### Your goal
Each record must be copied in full and unchanged; any image it holds is excluded.

### Dataset
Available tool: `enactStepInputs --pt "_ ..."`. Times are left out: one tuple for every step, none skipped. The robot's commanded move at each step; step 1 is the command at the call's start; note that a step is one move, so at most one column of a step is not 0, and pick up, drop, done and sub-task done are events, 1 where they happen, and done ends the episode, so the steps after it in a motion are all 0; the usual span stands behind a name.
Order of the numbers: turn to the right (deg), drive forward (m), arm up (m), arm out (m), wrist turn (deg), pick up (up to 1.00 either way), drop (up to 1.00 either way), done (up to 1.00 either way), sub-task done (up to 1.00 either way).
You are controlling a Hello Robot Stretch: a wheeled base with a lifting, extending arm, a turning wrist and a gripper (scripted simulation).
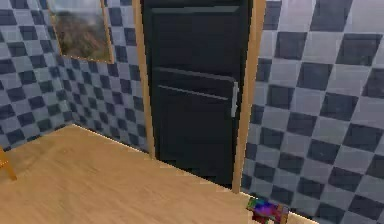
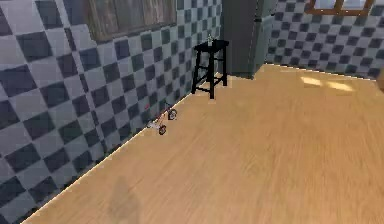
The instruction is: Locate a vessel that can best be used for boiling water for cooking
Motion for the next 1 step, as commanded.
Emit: enactStepInputs --pt "45.0 0.0 0.0 0.0 0.0 0.0 0.0 0.0 0.0"
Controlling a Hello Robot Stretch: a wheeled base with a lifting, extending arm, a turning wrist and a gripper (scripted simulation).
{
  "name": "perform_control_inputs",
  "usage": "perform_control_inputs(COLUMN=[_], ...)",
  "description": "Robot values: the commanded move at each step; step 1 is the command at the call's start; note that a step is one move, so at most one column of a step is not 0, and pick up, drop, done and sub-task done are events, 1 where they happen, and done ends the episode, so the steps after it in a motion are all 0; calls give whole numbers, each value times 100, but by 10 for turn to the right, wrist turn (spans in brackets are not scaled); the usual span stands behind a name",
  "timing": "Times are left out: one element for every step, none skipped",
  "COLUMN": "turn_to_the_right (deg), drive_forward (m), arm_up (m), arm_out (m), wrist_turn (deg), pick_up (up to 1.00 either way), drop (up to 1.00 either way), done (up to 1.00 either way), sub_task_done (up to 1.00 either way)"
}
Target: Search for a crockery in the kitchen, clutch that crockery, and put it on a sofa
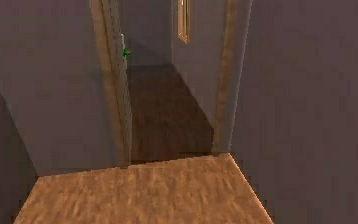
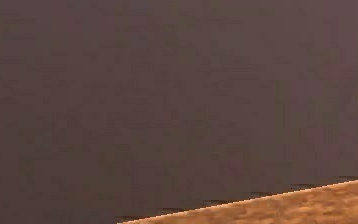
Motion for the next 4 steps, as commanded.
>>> perform_control_inputs(turn_to_the_right=[0,60,0,-150], drive_forward=[100,0,35,0], arm_up=[0,0,0,0], arm_out=[0,0,0,0], wrist_turn=[0,0,0,0], pick_up=[0,0,0,0], drop=[0,0,0,0], done=[0,0,0,0], sub_task_done=[0,0,0,0])
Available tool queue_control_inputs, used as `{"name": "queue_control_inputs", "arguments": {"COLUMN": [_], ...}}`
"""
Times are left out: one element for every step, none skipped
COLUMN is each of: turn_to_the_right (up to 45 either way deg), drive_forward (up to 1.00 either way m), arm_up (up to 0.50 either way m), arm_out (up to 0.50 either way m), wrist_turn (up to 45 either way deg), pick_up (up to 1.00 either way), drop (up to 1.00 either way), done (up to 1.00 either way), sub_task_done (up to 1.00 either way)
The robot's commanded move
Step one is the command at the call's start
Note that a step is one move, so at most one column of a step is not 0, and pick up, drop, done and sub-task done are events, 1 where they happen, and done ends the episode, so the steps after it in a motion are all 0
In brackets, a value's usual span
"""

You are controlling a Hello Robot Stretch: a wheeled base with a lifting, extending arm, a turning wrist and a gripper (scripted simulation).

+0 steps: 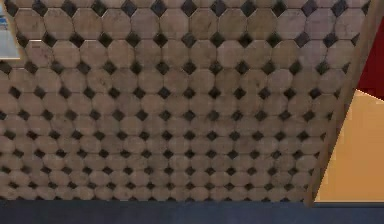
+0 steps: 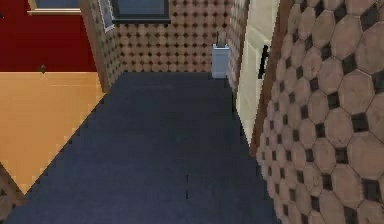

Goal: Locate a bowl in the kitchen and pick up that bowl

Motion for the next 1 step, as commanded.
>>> {"name": "queue_control_inputs", "arguments": {"turn_to_the_right": [0.0], "drive_forward": [0.05], "arm_up": [0.0], "arm_out": [0.0], "wrist_turn": [0.0], "pick_up": [0.0], "drop": [0.0], "done": [0.0], "sub_task_done": [0.0]}}
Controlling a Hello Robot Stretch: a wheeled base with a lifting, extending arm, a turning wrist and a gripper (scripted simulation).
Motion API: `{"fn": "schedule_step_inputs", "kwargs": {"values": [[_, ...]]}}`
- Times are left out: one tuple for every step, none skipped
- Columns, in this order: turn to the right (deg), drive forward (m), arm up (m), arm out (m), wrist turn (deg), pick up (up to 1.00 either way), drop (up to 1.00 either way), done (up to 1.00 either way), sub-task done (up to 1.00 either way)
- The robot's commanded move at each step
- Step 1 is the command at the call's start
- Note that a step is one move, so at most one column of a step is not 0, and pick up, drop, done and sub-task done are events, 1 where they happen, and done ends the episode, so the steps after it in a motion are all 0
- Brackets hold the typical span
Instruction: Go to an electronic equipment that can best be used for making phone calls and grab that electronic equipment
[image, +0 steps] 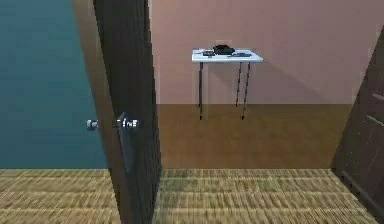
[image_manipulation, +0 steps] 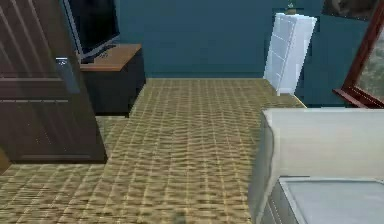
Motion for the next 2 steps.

### Exercise result
Available tool: `enactStepInputs --pt "_ ..."`. Times are left out: one tuple for every step, none skipped. The robot's commanded move at each step; step 1 is the command at the call's start; note that a step is one move, so at most one column of a step is not 0, and pick up, drop, done and sub-task done are events, 1 where they happen, and done ends the episode, so the steps after it in a motion are all 0; the usual span stands behind a name.
Order of the numbers: turn to the right (deg), drive forward (m), arm up (m), arm out (m), wrist turn (deg), pick up (up to 1.00 either way), drop (up to 1.00 either way), done (up to 1.00 either way), sub-task done (up to 1.00 either way).
You are controlling a Hello Robot Stretch: a wheeled base with a lifting, extending arm, a turning wrist and a gripper (scripted simulation).
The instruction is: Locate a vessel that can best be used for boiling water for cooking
Motion for the next 1 step, as commanded.
Emit: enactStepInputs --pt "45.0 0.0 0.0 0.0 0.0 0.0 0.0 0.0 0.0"
Controlling a Hello Robot Stretch: a wheeled base with a lifting, extending arm, a turning wrist and a gripper (scripted simulation).
{
  "name": "perform_control_inputs",
  "usage": "perform_control_inputs(COLUMN=[_], ...)",
  "description": "Robot values: the commanded move at each step; step 1 is the command at the call's start; note that a step is one move, so at most one column of a step is not 0, and pick up, drop, done and sub-task done are events, 1 where they happen, and done ends the episode, so the steps after it in a motion are all 0; calls give whole numbers, each value times 100, but by 10 for turn to the right, wrist turn (spans in brackets are not scaled); the usual span stands behind a name",
  "timing": "Times are left out: one element for every step, none skipped",
  "COLUMN": "turn_to_the_right (deg), drive_forward (m), arm_up (m), arm_out (m), wrist_turn (deg), pick_up (up to 1.00 either way), drop (up to 1.00 either way), done (up to 1.00 either way), sub_task_done (up to 1.00 either way)"
}
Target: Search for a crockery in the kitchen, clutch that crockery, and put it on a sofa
Motion for the next 4 steps, as commanded.
>>> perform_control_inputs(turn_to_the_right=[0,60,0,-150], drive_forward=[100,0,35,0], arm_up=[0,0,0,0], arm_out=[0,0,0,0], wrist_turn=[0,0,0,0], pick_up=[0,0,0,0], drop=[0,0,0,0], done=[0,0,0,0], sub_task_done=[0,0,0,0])
Available tool queue_control_inputs, used as `{"name": "queue_control_inputs", "arguments": {"COLUMN": [_], ...}}`
"""
Times are left out: one element for every step, none skipped
COLUMN is each of: turn_to_the_right (up to 45 either way deg), drive_forward (up to 1.00 either way m), arm_up (up to 0.50 either way m), arm_out (up to 0.50 either way m), wrist_turn (up to 45 either way deg), pick_up (up to 1.00 either way), drop (up to 1.00 either way), done (up to 1.00 either way), sub_task_done (up to 1.00 either way)
The robot's commanded move
Step one is the command at the call's start
Note that a step is one move, so at most one column of a step is not 0, and pick up, drop, done and sub-task done are events, 1 where they happen, and done ends the episode, so the steps after it in a motion are all 0
In brackets, a value's usual span
"""

You are controlling a Hello Robot Stretch: a wheeled base with a lifting, extending arm, a turning wrist and a gripper (scripted simulation).

+0 steps: 
+0 steps: 

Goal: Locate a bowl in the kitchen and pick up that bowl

Motion for the next 1 step, as commanded.
>>> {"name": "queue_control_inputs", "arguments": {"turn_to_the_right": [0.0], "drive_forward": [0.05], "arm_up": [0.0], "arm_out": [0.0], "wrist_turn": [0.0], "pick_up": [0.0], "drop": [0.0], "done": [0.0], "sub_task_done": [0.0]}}
Controlling a Hello Robot Stretch: a wheeled base with a lifting, extending arm, a turning wrist and a gripper (scripted simulation).
Motion API: `{"fn": "schedule_step_inputs", "kwargs": {"values": [[_, ...]]}}`
- Times are left out: one tuple for every step, none skipped
- Columns, in this order: turn to the right (deg), drive forward (m), arm up (m), arm out (m), wrist turn (deg), pick up (up to 1.00 either way), drop (up to 1.00 either way), done (up to 1.00 either way), sub-task done (up to 1.00 either way)
- The robot's commanded move at each step
- Step 1 is the command at the call's start
- Note that a step is one move, so at most one column of a step is not 0, and pick up, drop, done and sub-task done are events, 1 where they happen, and done ends the episode, so the steps after it in a motion are all 0
- Brackets hold the typical span
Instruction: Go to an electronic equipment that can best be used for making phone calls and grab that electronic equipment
[image, +0 steps] 
[image_manipulation, +0 steps] 
Motion for the next 2 steps.

Nothing more belongs to the answer.